# Cheating wife officially registers husband dead - only one problem.



## badmemory (Jul 31, 2012)

I hope he gets his revenge. Lol.


BUCHAREST, Romania — Constantin Reliu learned in January that he was dead.

After more than 20 years of working as a cook in Turkey, the 63-year-old returned home to Romania to discover that his wife had had him officially registered as dead.

He has since been living a legalistic nightmare of trying to prove to authorities that he is, in fact, alive. He faced a major setback Thursday when a court in the northeastern city of Vaslui refused to overturn his death certificate because his request was filed "too late."

Constantin Reliu poses for a portrait at his home on March 16, 2018 in the eastern town of Barlad. Adrian Arnautu / AFP - Getty Images
The decision, the court said, is final.

"I am a living ghost," Reliu told The Associated Press in a phone interview Friday from his home in Barlad, northeastern Romania.

"I am officially dead, although I'm alive," he said. "I have no income and because I am listed as dead, I can't do anything."

During the interview, Reliu was deeply emotional, starting off by saying "I think I am going to cry" and going on to voice rage and a desire for revenge against his wife, who now lives in Italy.

"I am not sure whether I am divorced or not," he said. "I am not sure whether she is married to someone else or not. Nobody will tell me."

*Reliu explained that he first went to work in Turkey in 1992 and returned in 1995 to the first big shock of his marriage — his wife's infidelity.
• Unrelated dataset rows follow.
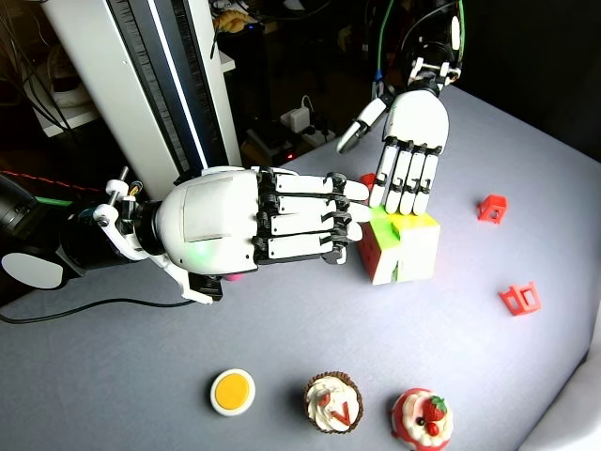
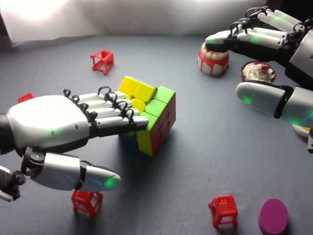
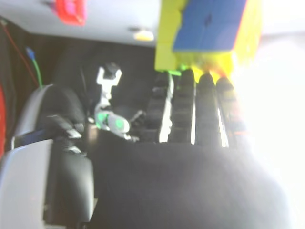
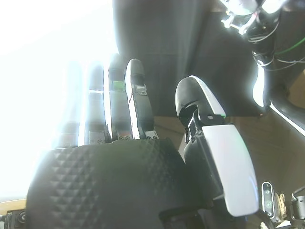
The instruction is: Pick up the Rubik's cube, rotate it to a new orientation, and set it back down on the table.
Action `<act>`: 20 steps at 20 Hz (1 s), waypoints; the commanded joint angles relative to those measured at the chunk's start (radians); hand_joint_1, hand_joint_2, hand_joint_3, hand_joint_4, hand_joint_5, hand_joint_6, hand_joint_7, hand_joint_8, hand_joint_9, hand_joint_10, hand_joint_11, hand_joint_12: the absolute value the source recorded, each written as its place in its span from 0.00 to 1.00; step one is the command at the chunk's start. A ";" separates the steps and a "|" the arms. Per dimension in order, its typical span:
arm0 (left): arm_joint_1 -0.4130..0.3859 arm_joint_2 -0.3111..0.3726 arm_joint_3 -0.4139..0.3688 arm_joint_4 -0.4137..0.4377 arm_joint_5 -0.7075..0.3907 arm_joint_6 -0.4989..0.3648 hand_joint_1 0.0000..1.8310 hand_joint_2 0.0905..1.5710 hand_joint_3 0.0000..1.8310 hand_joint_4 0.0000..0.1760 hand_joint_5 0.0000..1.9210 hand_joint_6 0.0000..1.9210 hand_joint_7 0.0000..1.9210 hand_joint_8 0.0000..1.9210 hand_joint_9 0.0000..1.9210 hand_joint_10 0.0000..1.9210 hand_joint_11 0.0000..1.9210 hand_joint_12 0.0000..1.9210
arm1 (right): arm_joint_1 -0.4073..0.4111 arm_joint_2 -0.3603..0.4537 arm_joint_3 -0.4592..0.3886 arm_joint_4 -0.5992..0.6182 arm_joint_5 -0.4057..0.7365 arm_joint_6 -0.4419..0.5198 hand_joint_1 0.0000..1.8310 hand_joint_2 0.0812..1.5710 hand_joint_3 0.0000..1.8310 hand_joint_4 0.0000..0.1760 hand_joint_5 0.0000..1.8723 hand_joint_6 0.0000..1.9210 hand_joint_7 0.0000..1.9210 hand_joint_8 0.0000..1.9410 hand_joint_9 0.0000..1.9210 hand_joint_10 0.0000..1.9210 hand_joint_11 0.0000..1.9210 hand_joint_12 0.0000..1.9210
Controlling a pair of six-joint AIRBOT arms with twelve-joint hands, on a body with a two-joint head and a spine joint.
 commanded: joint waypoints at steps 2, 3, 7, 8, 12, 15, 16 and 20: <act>0.000 -0.020 0.010 0.039 0.019 -0.049 0.00 0.83 0.03 0.00 0.06 0.00 0.03 0.00 0.00 0.00 0.00 0.00 | 0.006 -0.002 0.001 0.025 0.120 0.006 0.08 0.93 0.00 0.00 0.18 0.10 0.20 0.08 0.02 0.54 0.00 0.82; 0.000 -0.027 0.015 0.054 0.024 -0.065 0.00 0.83 0.03 0.00 0.05 0.00 0.02 0.00 0.00 0.00 0.00 0.00 | 0.006 -0.002 0.001 0.025 0.120 0.006 0.06 0.93 0.00 0.00 0.18 0.09 0.19 0.07 0.01 0.55 0.00 0.81; -0.003 -0.054 0.034 0.051 0.020 -0.075 0.00 0.84 0.03 0.00 0.02 0.00 0.00 0.00 0.00 0.00 0.00 0.00 | 0.003 -0.002 0.001 0.029 0.120 0.006 0.08 0.92 0.00 0.00 0.18 0.09 0.21 0.07 0.02 0.55 0.00 0.80; -0.009 -0.058 0.039 0.041 0.014 -0.071 0.00 0.85 0.03 0.00 0.00 0.00 0.00 0.00 0.00 0.00 0.00 0.00 | 0.002 -0.002 0.001 0.029 0.120 0.006 0.10 0.92 0.00 0.00 0.19 0.10 0.21 0.07 0.03 0.55 0.00 0.82; -0.023 -0.055 0.036 -0.021 -0.020 -0.015 0.00 0.86 0.03 0.00 0.00 0.00 0.00 0.00 0.00 0.00 0.00 0.00 | 0.002 -0.002 0.002 0.031 0.120 0.006 0.09 0.93 0.00 0.00 0.18 0.10 0.19 0.07 0.00 0.58 0.00 0.83; -0.041 -0.063 0.041 -0.056 -0.037 0.024 0.00 0.85 0.02 0.04 0.00 0.00 0.00 0.00 0.00 0.00 0.00 0.00 | 0.002 0.000 0.002 0.033 0.120 0.006 0.07 0.93 0.00 0.00 0.17 0.10 0.19 0.06 0.00 0.57 0.00 0.82; -0.044 -0.064 0.042 -0.063 -0.047 0.029 0.00 0.84 0.01 0.06 0.00 0.00 0.00 0.00 0.00 0.00 0.00 0.00 | 0.002 0.001 0.002 0.033 0.120 0.006 0.07 0.93 0.00 0.00 0.16 0.09 0.18 0.05 0.00 0.52 0.00 0.79; -0.052 -0.048 0.032 -0.149 -0.104 0.105 0.00 0.82 0.01 0.28 0.00 0.00 0.00 0.00 0.00 0.00 0.00 0.00 | 0.000 0.002 0.002 0.038 0.123 0.006 0.08 0.91 0.00 0.00 0.17 0.08 0.17 0.03 0.00 0.48 0.00 0.77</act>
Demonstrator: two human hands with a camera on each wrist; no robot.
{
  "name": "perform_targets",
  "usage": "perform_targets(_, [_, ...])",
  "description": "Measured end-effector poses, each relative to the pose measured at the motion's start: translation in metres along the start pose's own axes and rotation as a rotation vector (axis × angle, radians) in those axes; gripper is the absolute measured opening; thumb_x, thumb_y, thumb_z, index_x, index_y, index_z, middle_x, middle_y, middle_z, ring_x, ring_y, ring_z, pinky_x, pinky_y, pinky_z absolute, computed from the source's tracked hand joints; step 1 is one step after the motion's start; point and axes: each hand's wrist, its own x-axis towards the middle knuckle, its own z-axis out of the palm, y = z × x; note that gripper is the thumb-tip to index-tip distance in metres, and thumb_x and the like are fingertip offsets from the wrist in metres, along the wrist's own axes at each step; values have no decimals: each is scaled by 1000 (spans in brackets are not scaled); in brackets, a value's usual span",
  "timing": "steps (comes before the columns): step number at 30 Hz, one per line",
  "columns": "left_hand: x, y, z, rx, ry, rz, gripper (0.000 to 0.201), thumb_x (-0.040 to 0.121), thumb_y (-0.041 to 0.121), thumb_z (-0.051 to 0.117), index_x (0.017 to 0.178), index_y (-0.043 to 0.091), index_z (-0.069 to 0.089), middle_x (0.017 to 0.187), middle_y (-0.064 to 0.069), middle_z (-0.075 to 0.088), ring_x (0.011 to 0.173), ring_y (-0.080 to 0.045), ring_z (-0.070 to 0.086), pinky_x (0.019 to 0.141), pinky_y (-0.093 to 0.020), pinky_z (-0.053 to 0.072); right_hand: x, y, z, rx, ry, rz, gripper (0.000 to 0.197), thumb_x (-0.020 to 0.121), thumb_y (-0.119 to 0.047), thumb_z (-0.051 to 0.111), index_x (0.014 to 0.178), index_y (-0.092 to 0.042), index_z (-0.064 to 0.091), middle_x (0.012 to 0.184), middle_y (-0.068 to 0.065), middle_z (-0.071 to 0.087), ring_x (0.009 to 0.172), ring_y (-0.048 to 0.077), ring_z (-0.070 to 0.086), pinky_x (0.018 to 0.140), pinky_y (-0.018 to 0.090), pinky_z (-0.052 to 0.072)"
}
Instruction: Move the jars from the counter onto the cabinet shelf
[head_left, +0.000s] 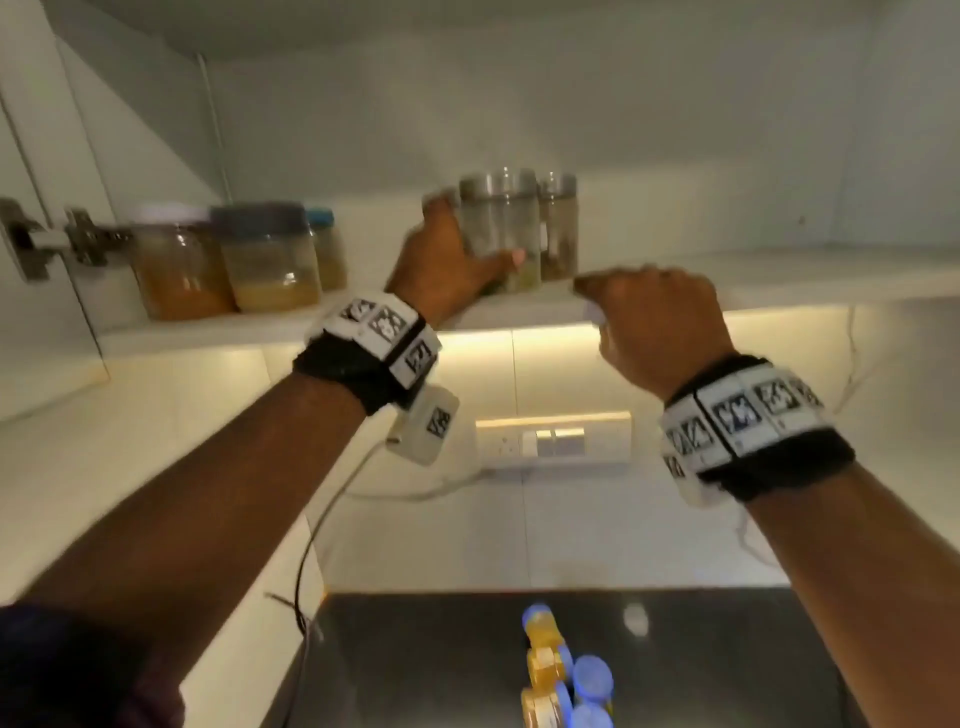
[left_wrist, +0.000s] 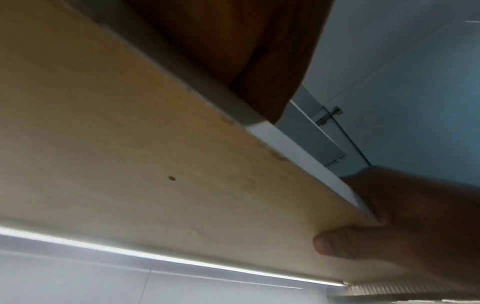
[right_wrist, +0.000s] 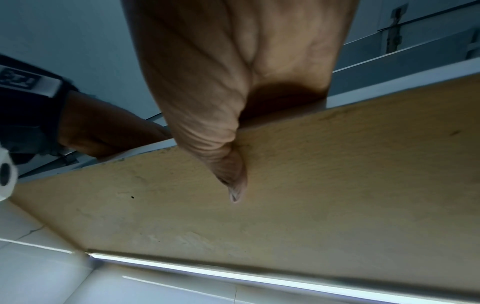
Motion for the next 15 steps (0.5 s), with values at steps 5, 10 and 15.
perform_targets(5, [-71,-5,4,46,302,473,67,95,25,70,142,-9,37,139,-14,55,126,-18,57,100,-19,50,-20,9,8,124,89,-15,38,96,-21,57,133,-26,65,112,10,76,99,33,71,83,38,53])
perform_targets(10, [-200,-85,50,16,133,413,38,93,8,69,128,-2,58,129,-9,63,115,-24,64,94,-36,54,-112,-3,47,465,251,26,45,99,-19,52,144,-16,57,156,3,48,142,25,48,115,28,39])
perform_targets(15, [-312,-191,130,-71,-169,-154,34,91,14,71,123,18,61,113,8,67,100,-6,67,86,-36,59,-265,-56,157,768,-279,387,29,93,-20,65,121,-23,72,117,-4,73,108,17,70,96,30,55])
In 1999, he decided to return to Turkey for good.
*
The AP was not able to locate his wife to hear her side of the story.

Last December Turkish authorities detained him over expired papers and in January deported him to Romania.
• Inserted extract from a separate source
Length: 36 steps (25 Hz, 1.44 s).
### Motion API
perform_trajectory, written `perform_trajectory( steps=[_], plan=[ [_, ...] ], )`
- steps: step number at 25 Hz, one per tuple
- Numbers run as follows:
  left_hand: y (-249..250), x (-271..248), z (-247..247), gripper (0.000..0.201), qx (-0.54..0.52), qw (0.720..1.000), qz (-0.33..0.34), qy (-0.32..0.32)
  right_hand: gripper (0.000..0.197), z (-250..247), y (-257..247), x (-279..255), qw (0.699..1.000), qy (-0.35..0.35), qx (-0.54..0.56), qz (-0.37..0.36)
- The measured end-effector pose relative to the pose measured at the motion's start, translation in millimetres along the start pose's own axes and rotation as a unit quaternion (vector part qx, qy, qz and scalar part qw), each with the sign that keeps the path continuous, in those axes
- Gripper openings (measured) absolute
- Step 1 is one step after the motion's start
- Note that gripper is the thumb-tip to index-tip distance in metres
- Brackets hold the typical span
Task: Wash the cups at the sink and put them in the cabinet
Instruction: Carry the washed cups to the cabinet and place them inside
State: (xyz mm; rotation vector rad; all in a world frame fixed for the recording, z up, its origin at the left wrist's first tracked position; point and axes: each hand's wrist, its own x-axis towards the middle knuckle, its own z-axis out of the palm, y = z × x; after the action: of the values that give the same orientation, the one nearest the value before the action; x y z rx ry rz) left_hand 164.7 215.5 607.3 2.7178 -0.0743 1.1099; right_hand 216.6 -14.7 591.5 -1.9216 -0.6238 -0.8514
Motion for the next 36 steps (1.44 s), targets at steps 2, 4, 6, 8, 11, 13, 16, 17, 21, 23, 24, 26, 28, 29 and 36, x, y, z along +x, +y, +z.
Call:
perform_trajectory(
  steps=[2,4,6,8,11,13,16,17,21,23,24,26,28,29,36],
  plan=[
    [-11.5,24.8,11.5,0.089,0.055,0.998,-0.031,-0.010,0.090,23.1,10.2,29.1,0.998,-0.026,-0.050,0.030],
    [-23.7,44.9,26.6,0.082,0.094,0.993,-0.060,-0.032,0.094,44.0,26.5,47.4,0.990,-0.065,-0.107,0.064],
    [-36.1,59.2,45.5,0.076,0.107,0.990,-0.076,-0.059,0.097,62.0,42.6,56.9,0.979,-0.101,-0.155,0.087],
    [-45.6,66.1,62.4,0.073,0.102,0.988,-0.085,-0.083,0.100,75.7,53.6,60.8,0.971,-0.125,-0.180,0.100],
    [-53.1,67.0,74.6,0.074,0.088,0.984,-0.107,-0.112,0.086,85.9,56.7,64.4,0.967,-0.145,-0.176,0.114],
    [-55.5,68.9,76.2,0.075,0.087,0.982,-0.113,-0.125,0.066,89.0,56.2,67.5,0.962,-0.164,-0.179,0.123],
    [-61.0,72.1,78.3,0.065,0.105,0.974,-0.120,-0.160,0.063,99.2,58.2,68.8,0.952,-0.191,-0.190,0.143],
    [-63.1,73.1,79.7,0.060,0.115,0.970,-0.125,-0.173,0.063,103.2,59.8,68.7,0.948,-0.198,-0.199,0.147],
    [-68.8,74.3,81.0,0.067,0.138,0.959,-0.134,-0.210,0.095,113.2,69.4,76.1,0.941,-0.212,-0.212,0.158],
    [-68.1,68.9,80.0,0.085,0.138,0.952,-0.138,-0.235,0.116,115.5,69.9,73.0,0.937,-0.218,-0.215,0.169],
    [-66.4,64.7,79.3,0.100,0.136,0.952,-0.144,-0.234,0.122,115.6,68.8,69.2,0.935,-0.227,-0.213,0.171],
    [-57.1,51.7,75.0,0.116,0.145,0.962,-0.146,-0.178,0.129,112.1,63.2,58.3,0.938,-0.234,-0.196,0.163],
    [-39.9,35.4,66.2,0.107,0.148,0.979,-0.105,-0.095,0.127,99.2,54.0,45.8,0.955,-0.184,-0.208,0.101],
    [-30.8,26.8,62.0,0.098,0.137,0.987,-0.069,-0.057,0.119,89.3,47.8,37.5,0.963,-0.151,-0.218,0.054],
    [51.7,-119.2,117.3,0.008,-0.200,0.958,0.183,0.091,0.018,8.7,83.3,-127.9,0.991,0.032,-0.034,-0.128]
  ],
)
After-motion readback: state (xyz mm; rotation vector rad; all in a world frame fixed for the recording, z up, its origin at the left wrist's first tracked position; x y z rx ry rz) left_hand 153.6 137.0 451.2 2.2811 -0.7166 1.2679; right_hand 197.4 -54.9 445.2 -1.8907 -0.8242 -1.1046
Upon landing at Bucharest airport, he was informed by border officials that he had been officially declared dead and underwent six hours of questioning and tests.
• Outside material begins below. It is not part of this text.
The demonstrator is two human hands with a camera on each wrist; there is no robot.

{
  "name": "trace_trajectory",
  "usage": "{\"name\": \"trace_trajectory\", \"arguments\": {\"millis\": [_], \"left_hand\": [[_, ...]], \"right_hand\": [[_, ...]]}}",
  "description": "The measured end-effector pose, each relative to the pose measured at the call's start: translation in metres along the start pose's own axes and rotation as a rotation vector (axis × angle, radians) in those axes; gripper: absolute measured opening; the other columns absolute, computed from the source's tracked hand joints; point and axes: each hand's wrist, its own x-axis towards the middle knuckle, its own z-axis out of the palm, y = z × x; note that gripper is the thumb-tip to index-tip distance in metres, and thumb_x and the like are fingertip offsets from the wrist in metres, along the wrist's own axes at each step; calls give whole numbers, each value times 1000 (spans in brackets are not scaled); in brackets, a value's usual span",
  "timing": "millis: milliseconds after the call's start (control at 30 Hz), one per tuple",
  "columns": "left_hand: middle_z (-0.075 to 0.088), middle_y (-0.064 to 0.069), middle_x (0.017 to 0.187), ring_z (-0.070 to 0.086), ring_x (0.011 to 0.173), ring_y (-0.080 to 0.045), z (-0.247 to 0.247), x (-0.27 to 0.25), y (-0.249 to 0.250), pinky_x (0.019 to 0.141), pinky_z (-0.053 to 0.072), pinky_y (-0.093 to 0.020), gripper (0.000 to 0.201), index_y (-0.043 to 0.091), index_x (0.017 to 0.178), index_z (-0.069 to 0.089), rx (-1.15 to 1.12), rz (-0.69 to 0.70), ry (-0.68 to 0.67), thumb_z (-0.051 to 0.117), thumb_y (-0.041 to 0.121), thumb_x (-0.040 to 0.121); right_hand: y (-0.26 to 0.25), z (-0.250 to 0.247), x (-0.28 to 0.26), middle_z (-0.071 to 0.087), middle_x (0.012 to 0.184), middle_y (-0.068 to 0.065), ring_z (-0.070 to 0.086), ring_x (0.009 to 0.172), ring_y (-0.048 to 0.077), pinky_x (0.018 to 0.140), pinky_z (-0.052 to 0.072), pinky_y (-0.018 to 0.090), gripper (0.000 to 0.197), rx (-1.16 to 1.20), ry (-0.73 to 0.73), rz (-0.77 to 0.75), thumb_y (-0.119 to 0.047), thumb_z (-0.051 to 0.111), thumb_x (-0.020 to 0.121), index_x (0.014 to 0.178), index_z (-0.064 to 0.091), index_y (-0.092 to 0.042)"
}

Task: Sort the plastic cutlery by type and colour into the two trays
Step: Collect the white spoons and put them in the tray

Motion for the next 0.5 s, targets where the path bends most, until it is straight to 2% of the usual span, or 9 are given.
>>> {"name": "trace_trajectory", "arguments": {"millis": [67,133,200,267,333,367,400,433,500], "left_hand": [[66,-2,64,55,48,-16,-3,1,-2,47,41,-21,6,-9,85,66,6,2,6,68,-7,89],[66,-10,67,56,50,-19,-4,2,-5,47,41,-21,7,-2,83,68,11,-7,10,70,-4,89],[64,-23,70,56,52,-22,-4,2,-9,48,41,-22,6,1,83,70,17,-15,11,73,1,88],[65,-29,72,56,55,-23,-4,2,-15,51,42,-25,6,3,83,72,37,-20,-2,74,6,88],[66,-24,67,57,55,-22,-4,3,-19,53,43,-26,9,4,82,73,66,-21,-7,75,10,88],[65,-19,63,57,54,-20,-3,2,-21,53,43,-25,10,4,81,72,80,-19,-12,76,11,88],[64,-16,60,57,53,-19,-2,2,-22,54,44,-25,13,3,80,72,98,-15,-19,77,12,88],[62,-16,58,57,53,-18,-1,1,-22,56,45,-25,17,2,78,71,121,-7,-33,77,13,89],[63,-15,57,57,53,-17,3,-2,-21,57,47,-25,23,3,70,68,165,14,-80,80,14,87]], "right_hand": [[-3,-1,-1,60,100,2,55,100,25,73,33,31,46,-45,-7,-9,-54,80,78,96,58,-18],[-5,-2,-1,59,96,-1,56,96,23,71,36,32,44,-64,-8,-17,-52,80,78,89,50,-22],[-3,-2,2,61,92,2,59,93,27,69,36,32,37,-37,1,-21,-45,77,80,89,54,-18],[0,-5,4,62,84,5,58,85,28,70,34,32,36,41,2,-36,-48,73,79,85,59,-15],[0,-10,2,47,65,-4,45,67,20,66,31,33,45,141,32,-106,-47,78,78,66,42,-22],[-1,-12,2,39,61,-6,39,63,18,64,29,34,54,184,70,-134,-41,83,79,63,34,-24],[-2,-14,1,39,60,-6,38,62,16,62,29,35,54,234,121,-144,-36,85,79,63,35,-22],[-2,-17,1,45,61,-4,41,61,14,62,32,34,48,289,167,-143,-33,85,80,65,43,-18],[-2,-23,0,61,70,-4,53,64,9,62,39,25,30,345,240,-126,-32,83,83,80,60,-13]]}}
They measured the distance between his eyes to see if it corresponded to an old passport photograph; they asked him questions about his home town, such as where the town hall was; they checked his fingerprints.

"They decided that it was me!" he said.

But authorities in Barlad were less convinced. He spent weeks trying to persuade them to issue him papers so that he officially "existed," he said. When that failed, he asked them to overturn the ruling on his death certificate, issued in 2016, which also ended in failure Thursday on procedural grounds.

Reliu said he would like to file a fresh lawsuit but has no money and suffers from diabetes, which makes everything more difficult.

He also said he has been banned for life from returning to Turkey but would like to write to Turkish President Recep Tayyip Erdogan to appeal the decision.


----------



## sokillme (Jun 10, 2016)

He should go rob a bank. If he is dead how can they prosecute?


----------



## badmemory (Jul 31, 2012)

I'm not advocating violence, but it seems to me that if he's legally dead, he could get away with some "stuff".


----------



## TAMAT (Jun 20, 2015)

Such a metaphor

I think cheating wives frequently have a fantasy that their inconvenient husbands will die.

They become emotionally and sexually dead to their husbands.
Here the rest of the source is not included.